:: Data for processing ::

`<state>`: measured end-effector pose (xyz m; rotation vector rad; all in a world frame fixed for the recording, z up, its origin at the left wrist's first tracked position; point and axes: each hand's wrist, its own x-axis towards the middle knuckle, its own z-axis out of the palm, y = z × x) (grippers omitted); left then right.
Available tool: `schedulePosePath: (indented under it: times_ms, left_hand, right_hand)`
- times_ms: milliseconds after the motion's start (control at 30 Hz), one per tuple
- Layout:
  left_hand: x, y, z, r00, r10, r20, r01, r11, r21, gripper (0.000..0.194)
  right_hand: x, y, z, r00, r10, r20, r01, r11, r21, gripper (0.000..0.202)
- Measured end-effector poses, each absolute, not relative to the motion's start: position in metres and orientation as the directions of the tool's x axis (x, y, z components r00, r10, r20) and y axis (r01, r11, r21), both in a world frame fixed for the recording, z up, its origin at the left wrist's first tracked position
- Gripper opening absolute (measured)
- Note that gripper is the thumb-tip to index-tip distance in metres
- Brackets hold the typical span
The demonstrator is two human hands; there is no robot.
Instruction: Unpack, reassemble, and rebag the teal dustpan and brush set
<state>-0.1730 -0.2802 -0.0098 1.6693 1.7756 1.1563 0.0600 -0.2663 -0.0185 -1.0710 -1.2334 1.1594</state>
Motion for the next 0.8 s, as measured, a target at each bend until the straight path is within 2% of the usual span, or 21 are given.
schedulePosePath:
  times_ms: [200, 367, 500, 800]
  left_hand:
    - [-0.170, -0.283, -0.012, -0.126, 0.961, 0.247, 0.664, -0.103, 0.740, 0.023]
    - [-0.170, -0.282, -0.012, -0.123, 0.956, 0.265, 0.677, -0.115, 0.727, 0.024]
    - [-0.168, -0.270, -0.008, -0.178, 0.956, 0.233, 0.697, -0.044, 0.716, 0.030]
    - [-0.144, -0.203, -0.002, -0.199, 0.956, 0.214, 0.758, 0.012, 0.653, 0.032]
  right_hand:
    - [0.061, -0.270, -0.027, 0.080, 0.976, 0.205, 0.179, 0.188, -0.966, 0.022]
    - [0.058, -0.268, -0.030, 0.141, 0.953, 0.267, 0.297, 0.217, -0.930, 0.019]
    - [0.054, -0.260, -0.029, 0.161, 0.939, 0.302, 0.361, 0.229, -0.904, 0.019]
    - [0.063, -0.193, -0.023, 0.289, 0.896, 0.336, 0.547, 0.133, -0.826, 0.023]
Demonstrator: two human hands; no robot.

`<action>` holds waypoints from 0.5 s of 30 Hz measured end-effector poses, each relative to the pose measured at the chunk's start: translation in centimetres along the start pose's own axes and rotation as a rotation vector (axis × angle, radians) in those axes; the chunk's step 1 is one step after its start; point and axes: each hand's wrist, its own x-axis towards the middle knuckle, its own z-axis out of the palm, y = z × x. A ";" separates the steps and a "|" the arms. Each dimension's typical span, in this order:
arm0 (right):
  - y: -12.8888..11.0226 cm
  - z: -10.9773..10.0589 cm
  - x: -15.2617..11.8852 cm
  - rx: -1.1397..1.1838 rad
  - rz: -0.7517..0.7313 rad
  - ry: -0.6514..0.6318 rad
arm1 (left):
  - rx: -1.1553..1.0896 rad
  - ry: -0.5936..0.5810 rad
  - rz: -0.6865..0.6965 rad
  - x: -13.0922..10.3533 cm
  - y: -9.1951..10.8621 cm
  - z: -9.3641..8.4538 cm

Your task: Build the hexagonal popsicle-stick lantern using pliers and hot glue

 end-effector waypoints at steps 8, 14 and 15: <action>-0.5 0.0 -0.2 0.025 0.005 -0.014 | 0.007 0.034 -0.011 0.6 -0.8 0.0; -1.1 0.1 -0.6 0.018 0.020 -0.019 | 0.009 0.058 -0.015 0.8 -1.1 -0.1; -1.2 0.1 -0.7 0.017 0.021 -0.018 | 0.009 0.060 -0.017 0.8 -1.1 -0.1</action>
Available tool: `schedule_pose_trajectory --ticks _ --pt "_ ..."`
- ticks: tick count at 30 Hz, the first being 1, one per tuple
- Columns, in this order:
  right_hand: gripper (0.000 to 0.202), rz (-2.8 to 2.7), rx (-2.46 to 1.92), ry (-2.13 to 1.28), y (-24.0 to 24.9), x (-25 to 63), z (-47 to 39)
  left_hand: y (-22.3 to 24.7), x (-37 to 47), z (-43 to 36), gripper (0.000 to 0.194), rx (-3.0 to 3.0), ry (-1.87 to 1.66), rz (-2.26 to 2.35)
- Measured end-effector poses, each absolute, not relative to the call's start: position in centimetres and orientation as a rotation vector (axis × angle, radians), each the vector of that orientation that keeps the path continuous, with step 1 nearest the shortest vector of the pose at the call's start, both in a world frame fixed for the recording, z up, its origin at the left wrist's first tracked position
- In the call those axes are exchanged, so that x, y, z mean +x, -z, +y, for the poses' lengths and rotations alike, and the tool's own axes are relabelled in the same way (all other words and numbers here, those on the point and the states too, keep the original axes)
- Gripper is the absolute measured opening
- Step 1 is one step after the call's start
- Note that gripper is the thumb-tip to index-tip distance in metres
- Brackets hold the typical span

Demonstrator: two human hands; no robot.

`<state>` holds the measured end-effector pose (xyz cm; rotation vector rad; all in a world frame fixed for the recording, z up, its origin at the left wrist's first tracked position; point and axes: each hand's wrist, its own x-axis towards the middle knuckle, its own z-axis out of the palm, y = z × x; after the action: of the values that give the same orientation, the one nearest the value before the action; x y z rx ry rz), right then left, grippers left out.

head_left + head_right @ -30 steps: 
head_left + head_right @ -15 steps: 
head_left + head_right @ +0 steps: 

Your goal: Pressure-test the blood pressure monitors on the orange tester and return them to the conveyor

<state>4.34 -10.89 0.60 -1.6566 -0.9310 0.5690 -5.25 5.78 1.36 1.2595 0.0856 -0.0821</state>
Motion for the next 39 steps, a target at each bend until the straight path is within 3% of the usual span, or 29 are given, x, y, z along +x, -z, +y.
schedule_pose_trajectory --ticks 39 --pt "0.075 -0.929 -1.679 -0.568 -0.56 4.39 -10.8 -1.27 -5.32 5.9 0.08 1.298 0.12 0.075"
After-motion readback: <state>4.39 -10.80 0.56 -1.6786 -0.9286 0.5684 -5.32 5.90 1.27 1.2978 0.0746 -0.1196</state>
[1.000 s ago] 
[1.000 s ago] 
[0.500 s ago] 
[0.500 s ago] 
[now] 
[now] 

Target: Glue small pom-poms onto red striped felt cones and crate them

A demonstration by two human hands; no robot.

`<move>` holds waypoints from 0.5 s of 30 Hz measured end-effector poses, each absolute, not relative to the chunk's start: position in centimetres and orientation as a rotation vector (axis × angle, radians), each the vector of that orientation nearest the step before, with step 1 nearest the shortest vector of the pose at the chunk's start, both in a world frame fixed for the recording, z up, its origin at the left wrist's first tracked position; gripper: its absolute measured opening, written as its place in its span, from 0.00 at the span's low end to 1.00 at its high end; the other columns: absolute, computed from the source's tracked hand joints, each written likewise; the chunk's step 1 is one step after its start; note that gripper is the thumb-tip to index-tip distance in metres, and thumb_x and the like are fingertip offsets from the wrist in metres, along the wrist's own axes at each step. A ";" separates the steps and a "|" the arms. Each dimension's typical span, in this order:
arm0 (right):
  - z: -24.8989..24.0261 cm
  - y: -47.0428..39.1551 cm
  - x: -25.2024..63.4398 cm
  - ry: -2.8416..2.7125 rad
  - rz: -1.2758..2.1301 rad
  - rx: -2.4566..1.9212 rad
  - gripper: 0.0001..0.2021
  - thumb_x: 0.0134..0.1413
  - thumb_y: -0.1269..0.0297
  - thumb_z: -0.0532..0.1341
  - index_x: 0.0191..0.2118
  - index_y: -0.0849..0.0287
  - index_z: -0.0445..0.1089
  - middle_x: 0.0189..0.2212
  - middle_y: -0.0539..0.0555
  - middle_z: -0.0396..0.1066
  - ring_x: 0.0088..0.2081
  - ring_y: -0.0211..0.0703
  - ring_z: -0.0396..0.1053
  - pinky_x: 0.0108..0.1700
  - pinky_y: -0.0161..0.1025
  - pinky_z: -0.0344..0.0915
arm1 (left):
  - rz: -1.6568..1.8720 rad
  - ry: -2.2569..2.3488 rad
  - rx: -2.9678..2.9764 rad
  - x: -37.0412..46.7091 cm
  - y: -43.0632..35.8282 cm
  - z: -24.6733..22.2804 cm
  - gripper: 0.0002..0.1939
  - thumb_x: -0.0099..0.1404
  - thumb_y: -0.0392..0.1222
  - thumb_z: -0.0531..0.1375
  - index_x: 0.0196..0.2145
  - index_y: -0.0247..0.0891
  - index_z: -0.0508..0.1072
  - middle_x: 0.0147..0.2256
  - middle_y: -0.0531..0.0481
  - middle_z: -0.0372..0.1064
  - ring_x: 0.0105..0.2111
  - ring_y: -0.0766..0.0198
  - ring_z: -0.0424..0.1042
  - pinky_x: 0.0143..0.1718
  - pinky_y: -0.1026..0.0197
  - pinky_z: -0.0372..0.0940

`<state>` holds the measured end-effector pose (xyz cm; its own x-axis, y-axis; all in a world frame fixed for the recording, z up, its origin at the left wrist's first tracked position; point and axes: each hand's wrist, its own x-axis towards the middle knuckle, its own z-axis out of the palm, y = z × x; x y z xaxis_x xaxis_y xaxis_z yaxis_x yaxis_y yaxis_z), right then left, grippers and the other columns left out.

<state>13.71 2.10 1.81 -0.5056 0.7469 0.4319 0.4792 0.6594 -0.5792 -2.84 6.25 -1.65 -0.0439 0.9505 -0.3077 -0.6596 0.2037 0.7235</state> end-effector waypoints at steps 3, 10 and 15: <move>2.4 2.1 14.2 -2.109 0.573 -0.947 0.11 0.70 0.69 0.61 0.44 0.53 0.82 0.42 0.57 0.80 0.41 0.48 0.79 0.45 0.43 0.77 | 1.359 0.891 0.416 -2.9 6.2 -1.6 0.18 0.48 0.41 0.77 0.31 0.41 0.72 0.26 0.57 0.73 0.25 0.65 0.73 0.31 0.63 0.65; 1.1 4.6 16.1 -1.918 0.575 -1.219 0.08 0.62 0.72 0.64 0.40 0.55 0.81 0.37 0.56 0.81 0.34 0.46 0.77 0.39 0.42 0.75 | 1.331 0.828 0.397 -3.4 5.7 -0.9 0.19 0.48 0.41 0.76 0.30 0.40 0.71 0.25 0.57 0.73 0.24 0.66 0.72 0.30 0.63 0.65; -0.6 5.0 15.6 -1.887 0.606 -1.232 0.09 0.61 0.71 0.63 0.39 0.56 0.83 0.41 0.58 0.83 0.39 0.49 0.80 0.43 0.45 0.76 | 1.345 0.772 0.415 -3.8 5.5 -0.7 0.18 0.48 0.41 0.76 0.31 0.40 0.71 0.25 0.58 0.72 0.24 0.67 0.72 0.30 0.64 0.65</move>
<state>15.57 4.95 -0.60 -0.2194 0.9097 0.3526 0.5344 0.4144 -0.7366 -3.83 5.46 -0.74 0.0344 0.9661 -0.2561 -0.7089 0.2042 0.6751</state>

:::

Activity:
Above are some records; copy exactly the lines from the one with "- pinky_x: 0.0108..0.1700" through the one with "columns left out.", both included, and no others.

Solution:
  - pinky_x: 0.0108..0.1700
  - pinky_y: -0.0161..0.1025
  - pinky_z: -0.0344..0.0915
arm1 (left):
  - rz: -1.6568..1.8720 rad
  - ry: -2.2569..2.3488 rad
  - rx: -2.9678..2.9764 rad
  - x: -37.0412..46.7091 cm
  - y: -43.0632..35.8282 cm
  - z: -24.6733..22.2804 cm
  - gripper: 0.0002..0.1939
  - thumb_x: -0.0099..0.1404
  - thumb_y: -0.0392..0.1222
  - thumb_z: -0.0531..0.1375
  - index_x: 0.0196..0.2145
  - index_y: -0.0247..0.0891
  - index_z: -0.0508..0.1072
  - middle_x: 0.0147..0.2256
  - middle_y: -0.0531..0.0481
  - middle_z: -0.0372..0.1064
  - ring_x: 0.0105..0.2111
  - ring_y: -0.0766..0.0198
  - ring_z: -0.0424..0.1042
  - pinky_x: 0.0143..0.1718
  - pinky_y: -0.1026..0.0197
  - pinky_z: -0.0372..0.0940

`<state>` holds the measured end-effector pose (xyz cm; its own x-axis, y-axis; all in a world frame fixed for the recording, z up, its origin at the left wrist's first tracked position; point and axes: each hand's wrist, its own x-axis towards the middle knuckle, its own z-axis out of the palm, y = z × x; x y z xaxis_x xaxis_y xaxis_z yaxis_x yaxis_y yaxis_z), right then left, grippers and the other columns left out.

No further output is needed here.